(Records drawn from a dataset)
[Start of section]
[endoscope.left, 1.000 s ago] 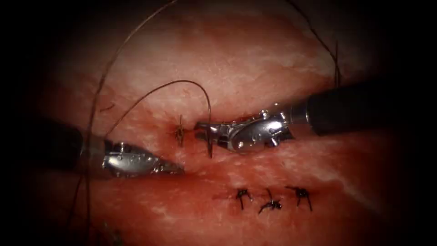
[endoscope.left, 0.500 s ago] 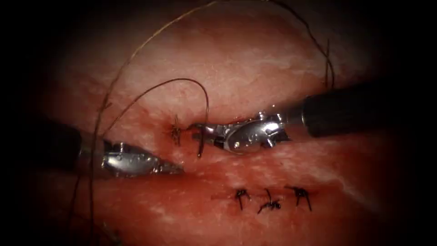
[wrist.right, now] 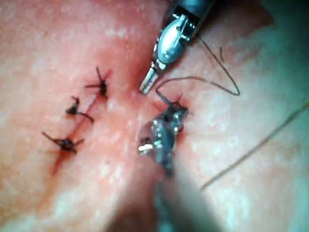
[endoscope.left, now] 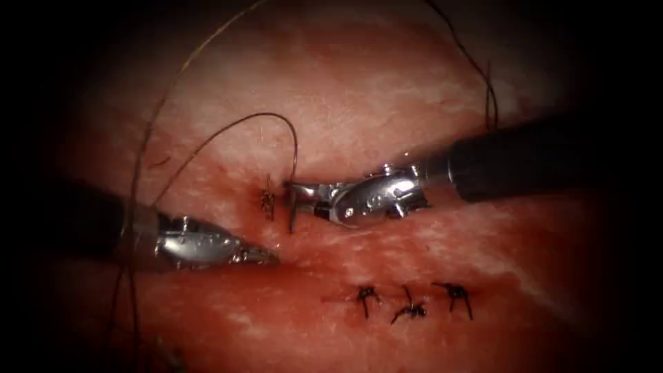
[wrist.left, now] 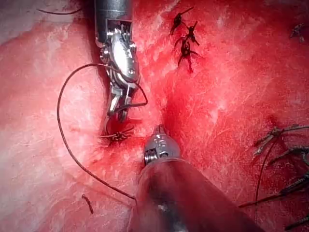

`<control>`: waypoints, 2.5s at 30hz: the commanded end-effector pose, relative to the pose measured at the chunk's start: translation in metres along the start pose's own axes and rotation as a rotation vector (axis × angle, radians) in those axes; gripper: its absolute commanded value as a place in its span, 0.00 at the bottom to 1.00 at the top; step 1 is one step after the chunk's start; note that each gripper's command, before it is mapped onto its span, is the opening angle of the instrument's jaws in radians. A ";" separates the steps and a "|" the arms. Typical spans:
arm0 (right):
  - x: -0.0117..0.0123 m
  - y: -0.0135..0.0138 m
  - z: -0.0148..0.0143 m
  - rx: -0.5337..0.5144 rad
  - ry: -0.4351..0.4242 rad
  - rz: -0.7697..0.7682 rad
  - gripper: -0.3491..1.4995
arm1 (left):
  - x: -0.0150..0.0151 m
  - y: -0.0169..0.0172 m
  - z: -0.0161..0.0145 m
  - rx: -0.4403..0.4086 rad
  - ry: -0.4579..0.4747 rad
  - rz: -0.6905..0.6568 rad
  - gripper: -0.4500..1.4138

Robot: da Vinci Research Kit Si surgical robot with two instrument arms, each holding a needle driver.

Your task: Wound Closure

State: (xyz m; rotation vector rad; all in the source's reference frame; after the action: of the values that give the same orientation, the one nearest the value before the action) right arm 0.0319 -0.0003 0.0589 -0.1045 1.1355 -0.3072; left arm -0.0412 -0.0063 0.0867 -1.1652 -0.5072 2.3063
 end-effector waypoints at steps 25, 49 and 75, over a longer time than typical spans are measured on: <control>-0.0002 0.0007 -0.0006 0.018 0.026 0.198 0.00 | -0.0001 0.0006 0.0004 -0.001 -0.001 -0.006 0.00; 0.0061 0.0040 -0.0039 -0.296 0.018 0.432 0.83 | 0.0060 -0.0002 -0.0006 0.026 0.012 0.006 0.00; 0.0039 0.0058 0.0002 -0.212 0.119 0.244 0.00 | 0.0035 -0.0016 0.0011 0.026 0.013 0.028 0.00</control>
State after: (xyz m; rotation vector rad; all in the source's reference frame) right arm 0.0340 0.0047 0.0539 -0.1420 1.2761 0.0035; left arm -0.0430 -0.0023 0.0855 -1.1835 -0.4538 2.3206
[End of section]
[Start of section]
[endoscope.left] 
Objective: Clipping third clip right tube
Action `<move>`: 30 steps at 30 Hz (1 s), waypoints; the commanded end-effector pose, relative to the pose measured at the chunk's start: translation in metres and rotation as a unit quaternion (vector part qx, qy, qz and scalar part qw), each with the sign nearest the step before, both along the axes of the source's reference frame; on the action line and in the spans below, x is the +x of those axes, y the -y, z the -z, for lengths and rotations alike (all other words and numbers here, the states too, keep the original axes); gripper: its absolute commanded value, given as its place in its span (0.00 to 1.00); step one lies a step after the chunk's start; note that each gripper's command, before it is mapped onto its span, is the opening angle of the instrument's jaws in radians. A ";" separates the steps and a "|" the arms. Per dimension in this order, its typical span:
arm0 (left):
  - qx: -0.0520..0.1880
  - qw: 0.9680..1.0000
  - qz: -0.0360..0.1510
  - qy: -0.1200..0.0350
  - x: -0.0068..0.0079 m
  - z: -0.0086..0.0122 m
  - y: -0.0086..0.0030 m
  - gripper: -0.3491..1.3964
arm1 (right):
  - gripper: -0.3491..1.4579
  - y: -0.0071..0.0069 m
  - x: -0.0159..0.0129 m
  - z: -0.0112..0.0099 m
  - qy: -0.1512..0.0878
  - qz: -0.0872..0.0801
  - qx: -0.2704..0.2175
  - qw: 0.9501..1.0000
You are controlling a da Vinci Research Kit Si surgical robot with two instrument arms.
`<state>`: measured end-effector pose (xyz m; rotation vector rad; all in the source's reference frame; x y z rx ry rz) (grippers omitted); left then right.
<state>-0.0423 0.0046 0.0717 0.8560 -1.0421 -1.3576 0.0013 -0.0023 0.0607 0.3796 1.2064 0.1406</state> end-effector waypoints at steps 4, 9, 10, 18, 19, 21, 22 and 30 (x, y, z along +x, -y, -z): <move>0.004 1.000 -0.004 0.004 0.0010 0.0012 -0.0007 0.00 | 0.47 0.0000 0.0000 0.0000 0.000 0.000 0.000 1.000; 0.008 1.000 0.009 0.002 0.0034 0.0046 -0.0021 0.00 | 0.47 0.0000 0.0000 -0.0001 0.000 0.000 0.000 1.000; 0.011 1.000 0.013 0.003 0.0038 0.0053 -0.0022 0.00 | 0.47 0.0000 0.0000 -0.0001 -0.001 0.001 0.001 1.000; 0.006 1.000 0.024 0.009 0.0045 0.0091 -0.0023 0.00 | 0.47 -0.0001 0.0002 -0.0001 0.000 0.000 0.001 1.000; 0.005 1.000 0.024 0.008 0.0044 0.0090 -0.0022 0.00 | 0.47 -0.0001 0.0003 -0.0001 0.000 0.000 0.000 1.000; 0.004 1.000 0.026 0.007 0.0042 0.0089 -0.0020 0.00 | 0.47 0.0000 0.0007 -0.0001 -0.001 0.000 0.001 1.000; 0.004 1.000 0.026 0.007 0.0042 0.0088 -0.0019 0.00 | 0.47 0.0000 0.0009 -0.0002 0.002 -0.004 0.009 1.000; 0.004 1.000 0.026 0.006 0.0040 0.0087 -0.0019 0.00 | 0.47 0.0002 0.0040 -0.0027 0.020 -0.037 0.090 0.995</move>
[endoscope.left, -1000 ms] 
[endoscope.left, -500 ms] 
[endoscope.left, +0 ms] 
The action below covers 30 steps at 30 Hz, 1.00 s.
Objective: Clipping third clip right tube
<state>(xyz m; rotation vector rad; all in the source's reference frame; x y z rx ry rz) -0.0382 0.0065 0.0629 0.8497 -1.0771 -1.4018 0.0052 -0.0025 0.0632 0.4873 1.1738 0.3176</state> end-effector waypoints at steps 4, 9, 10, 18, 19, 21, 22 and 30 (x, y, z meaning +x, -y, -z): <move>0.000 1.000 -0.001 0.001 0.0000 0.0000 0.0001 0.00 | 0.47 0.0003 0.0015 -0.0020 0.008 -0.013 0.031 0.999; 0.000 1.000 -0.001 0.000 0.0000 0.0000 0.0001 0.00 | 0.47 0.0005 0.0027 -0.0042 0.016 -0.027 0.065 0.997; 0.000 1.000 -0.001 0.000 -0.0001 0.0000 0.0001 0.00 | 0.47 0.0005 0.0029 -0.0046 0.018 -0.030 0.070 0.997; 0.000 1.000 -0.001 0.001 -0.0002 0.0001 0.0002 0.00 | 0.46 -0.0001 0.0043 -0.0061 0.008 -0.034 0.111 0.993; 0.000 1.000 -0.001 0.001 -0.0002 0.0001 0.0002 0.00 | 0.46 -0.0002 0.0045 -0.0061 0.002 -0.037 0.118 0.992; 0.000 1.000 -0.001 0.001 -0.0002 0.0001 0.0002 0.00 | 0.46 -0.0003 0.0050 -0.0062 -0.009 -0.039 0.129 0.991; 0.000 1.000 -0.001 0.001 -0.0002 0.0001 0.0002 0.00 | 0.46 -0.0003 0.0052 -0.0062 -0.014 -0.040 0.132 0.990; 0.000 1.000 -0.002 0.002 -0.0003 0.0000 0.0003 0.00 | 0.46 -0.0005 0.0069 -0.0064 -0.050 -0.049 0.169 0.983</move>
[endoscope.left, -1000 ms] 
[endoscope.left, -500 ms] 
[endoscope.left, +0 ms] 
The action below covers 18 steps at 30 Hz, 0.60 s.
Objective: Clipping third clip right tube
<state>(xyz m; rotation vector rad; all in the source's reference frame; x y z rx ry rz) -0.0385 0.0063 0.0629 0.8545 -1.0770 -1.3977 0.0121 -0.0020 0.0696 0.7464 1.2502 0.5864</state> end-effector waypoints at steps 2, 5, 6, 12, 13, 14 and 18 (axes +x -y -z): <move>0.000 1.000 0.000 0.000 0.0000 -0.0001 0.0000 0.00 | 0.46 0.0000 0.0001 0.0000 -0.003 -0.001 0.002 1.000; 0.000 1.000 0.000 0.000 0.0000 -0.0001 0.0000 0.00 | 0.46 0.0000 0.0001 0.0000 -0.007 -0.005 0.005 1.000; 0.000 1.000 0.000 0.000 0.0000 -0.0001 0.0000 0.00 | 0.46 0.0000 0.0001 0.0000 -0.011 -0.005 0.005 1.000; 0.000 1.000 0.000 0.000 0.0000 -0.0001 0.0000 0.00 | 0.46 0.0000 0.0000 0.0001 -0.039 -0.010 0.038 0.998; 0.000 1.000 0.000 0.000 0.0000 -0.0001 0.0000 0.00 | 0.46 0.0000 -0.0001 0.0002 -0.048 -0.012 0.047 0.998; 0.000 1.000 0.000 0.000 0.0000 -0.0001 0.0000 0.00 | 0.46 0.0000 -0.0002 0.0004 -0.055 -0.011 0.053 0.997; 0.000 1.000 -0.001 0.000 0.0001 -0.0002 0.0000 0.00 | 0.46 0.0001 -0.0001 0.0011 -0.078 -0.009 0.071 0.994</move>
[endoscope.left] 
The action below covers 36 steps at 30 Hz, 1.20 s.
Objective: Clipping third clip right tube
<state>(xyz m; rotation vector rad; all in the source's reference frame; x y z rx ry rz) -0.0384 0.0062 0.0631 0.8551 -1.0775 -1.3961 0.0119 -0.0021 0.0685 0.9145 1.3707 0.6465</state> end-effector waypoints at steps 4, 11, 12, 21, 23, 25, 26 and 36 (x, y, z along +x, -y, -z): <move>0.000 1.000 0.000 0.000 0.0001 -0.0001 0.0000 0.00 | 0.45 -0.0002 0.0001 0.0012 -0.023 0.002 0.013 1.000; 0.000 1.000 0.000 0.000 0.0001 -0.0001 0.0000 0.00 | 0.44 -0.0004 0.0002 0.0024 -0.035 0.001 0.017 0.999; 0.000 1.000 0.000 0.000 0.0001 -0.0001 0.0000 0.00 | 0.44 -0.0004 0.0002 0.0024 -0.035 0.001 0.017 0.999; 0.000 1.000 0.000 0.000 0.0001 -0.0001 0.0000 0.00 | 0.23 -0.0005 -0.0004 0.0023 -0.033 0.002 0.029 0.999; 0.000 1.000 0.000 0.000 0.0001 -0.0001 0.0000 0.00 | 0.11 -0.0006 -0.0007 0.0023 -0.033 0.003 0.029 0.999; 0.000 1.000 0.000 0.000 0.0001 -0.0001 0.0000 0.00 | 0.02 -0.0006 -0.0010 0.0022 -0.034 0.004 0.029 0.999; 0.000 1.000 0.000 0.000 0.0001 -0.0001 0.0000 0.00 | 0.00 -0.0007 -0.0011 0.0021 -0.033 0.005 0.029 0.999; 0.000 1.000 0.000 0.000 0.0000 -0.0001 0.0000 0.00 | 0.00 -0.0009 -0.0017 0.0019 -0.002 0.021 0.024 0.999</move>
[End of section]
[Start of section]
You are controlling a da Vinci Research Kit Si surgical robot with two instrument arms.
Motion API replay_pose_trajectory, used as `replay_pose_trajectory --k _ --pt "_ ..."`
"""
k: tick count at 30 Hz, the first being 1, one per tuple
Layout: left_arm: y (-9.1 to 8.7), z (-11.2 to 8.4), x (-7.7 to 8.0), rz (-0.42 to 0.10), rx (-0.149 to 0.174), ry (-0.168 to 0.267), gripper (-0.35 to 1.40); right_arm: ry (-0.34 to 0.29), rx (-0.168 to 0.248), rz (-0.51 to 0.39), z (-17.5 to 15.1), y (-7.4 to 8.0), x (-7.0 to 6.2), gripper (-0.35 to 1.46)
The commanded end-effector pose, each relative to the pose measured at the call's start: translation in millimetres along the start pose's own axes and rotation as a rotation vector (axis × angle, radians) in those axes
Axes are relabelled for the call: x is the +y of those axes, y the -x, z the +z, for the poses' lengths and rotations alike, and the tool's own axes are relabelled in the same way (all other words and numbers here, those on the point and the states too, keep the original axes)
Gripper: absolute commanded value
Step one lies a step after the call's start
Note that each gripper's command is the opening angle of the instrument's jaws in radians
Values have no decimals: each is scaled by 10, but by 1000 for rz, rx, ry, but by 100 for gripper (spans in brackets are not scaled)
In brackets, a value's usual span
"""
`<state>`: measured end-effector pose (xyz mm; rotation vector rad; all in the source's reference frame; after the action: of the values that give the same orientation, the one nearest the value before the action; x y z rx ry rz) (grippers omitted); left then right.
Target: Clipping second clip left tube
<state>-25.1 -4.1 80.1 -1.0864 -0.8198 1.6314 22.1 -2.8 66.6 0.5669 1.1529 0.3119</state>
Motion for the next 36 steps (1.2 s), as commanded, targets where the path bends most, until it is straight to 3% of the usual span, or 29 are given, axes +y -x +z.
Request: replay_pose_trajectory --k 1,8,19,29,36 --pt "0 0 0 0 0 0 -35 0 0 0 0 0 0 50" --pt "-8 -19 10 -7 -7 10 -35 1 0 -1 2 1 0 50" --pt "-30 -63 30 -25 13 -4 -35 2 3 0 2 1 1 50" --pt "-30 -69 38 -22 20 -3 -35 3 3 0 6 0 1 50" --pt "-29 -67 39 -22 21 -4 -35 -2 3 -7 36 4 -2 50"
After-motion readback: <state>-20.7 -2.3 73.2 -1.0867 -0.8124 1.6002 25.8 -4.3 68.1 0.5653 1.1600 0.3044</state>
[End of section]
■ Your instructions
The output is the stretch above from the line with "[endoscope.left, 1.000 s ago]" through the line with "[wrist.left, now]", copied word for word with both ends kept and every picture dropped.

■ Answer section
[endoscope.left, 1.000 s ago] 
[endoscope.left, 0.500 s ago] 
[wrist.right, now] 
[endoscope.left, now] 
[wrist.left, now] 

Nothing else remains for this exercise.